SEOUL -- This capital city's Gangnam district, the glitzy neighborhood known as the nation's trend-setter, has taken on a new role as a startup incubation hub, supported by the financial firepower of big companies headquartered there.
Such big names as the Lotte group and Naver -- the parent of the chat app provider Line -- have stepped forward to provide funds and office space to promising startups, hoping to branch out into new businesses through partnerships with younger peers.
Sitting on Gangnam's prime real estate overlooking a forest surrounding the royal tombs of Korea's Joseon Dynasty is an incubator facility backed by the Lotte group. Linkflow, which develops 360-degree wearable cameras, is one of the occupants. Co-founder Kim Yong-guk says he left Samsung Electronics because he would not have been able to do what he really wanted at the world's largest electronics maker -- bring the camera to center stage rather than just being part of Samsung's smartphones.
Linkflow moved into the building in October 2016, shortly after its founding. In April, the company took part in a Las Vegas trade fair. Negotiations are now underway for orders of up to 200,000 units.
Each spring and fall, Lotte recruits 15 to 20 startups to move into the facility. While they are allowed to stay for only six months, all fees, including rents, communication costs and utilities, are paid by the sponsor.
About 400 companies apply each time, says the CEO of Lotte Accelerator, which operates the facility. There is also a plan to set up a fund of about 30 billion won ($26.4 million) by the end of this year using investment collected within the group, providing up to 1 billion won to each startup. The group will be able to reap capital gains when those companies go public.
Breeding ground for startups
Gangnam, which produced the hit title by singer Psy, attracts fashion-conscious young people. Also home to Samsung and large banks, the area offers an ideal venue for entrepreneurs to interact with both customers and financial institutions that could potentially provide backing.
Naver started its incubation operations in 2015, a year before Lotte. The company finds promising startups and offers money and office space. It has invested in 12 companies so far, with three more investments planned this year. Only technology startups are invited to move into its incubation office facility.
Naver is interested only in companies that have the potential to become a major player in such fields as artificial intelligence, autonomous driving and health care. In addition to investments, they receive separate funds of up to 1 billion won for research and development and get to use the incubator space for one year.
Going forward, the company will launch joint businesses with the startups, an executive in charge of the program said. The idea is to support enterprises with few avenues of their own to bring special expertise to the world by incorporating them into Naver's technology business.
Lotte is also banking on the know-how of startups to liven up its commercial facilities and services. Such large companies see startup partnerships as a driver of sustainable growth.
Fresh investments in startups in South Korea reached 2.15 trillion won last year, up more than 50% up in three years. The number of startups hit about 34,000 this April, an increase of around 20% from the end of 2012.
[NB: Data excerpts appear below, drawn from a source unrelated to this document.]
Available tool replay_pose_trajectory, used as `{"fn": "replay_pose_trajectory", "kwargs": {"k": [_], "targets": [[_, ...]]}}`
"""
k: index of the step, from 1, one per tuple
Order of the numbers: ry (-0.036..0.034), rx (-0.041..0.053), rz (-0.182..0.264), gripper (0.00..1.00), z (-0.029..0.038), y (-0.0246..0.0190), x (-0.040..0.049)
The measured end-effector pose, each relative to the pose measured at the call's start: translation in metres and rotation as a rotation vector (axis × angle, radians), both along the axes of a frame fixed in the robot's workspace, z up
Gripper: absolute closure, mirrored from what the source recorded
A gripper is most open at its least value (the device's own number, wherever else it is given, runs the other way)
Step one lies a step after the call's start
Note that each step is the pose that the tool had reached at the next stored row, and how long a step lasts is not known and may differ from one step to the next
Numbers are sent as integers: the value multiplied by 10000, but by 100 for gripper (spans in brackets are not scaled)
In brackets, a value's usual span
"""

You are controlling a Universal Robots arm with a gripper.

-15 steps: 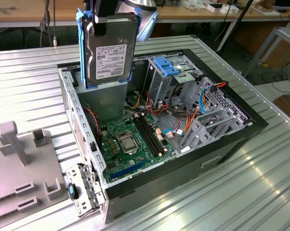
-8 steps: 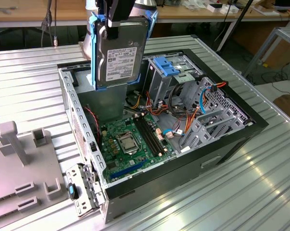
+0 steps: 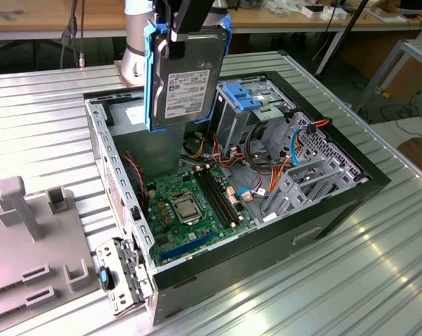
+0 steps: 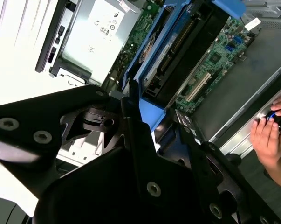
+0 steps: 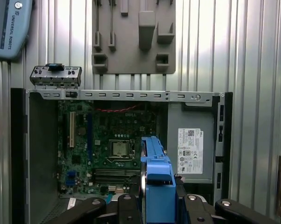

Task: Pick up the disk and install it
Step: 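Pick up the disk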

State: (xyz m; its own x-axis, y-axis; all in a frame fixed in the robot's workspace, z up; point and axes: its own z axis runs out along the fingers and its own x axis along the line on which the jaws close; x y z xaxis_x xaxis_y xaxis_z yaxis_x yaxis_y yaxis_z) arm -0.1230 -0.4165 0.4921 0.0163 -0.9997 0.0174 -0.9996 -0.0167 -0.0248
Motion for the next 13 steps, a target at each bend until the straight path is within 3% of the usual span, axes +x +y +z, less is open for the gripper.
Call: {"fn": "replay_pose_trajectory", "kwargs": {"k": [11,13], "targets": [[0,0,-145,63,-36,0,348],[0,0,-156,63,-37,0,374]]}}
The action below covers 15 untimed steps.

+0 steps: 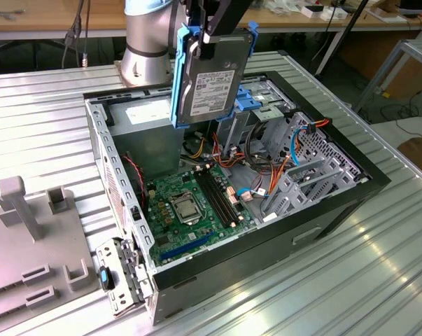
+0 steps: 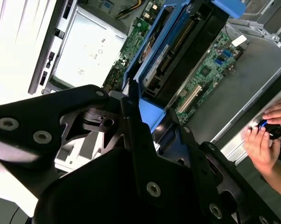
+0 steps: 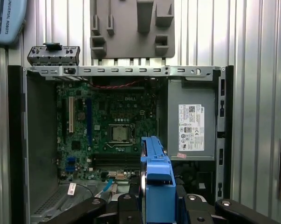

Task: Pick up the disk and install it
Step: 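Pick up the disk, then insert the disk into the insertion slot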

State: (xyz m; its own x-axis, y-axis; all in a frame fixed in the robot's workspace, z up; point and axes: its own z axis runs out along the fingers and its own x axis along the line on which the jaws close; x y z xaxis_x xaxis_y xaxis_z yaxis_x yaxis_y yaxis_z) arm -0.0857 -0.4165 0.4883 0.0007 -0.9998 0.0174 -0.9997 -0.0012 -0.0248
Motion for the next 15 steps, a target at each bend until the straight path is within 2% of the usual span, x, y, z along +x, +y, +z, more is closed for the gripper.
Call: {"fn": "replay_pose_trajectory", "kwargs": {"k": [15], "targets": [[0,0,-1,63,0,0,7]]}}
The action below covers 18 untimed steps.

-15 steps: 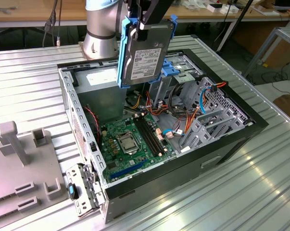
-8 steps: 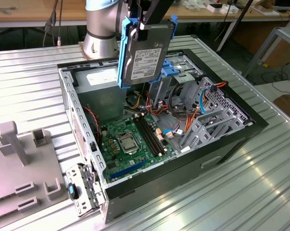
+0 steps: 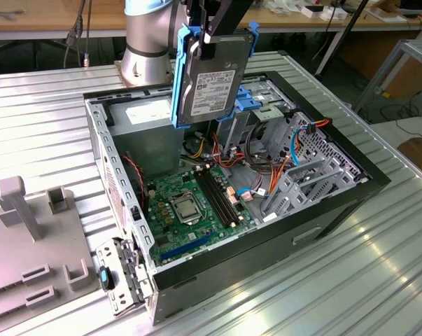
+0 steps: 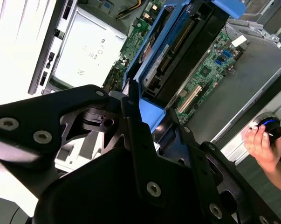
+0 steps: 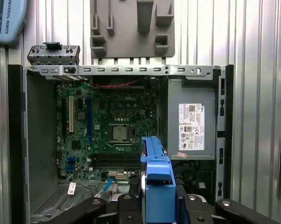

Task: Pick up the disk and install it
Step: 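Insert the disk into the insertion slot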

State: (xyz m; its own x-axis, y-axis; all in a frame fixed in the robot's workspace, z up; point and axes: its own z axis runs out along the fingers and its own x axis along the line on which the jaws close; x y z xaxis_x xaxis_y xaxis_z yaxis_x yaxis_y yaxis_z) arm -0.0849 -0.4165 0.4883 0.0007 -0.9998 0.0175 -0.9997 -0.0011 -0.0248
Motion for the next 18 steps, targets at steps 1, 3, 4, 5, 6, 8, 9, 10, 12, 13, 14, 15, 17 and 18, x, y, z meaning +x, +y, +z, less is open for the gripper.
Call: {"fn": "replay_pose_trajectory", "kwargs": {"k": [1,3,4,5,6,8,9,10,12,13,14,15,17,18], "targets": [[0,0,0,63,0,0,0],[0,0,1,63,0,-1,3],[1,-1,3,63,0,-5,5],[0,-2,1,63,0,-13,7],[0,-3,1,63,0,-29,12],[0,-4,0,63,0,-60,18],[0,-5,0,63,0,-95,25],[0,-5,0,63,0,-125,35],[0,-8,0,63,-1,-175,51],[0,-12,0,63,-1,-185,58],[0,-15,0,63,-2,-202,68],[0,-17,0,63,-3,-214,77],[0,-24,-1,63,-6,-235,97],[0,-30,-1,63,-7,-247,113]]}}
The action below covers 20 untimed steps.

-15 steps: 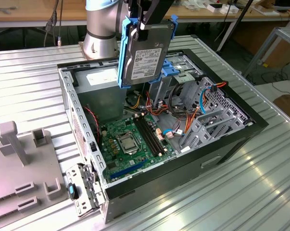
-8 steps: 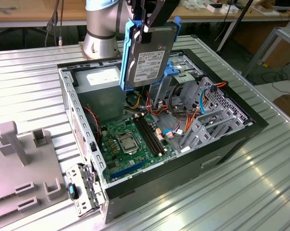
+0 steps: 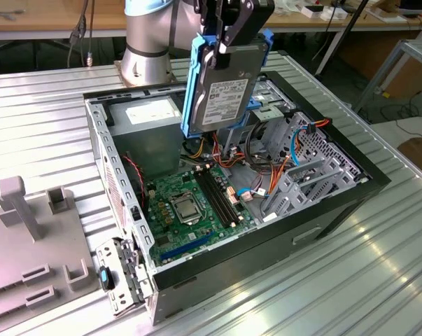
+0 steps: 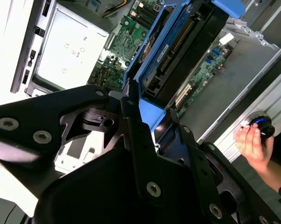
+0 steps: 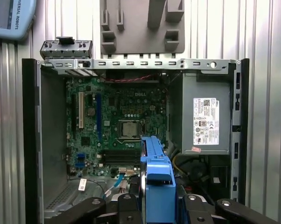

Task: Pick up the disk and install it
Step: 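Insert the disk into the insertion slot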

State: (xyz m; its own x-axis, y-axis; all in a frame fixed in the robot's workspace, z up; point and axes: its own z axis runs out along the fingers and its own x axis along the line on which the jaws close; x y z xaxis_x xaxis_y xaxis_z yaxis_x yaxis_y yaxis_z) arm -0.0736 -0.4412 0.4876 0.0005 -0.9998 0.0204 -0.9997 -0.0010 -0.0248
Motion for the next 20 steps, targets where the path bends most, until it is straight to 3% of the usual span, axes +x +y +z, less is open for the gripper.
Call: {"fn": "replay_pose_trajectory", "kwargs": {"k": [6,17,20], "targets": [[-1,-33,-1,63,-13,-86,114],[0,-87,-1,63,-20,-187,252],[0,-87,0,63,-24,-281,272]]}}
The Seoul suburb of Pangyo is also known as a startup hub, with government-backed incubator facilities. Naver and Kakao both sprang out of there. Now Pangyo has become home to more established businesses than those in Gangnam.
Startups are rising across Asia. China has many technology startups springing up, including manufacturing concerns in the southern city of Shenzhen. In Indonesia, a stock exchange is nurturing startups.
In contrast, in South Korea, conglomerates and other big companies are expected to raise startups. As with Naver, which started as an in-house startup of the Samsung group, those that achieve success tend to have ties with large companies. The Naver executive says Gangnam is the best place for startups, given the easy access to talent and funding.
Helping youth employment
The incubation hub in Gangnam is also helping alleviate unemployment among youth. The unemployment rate for South Koreans ages of 15 to 29 is a high 9.8%. In 2016, 14 conglomerates, including the Samsung group, slashed a total of 15,069 jobs, according to private-sector research company Chaebul.com. Now big companies are focusing on startup incubation as the government seeks to address joblessness.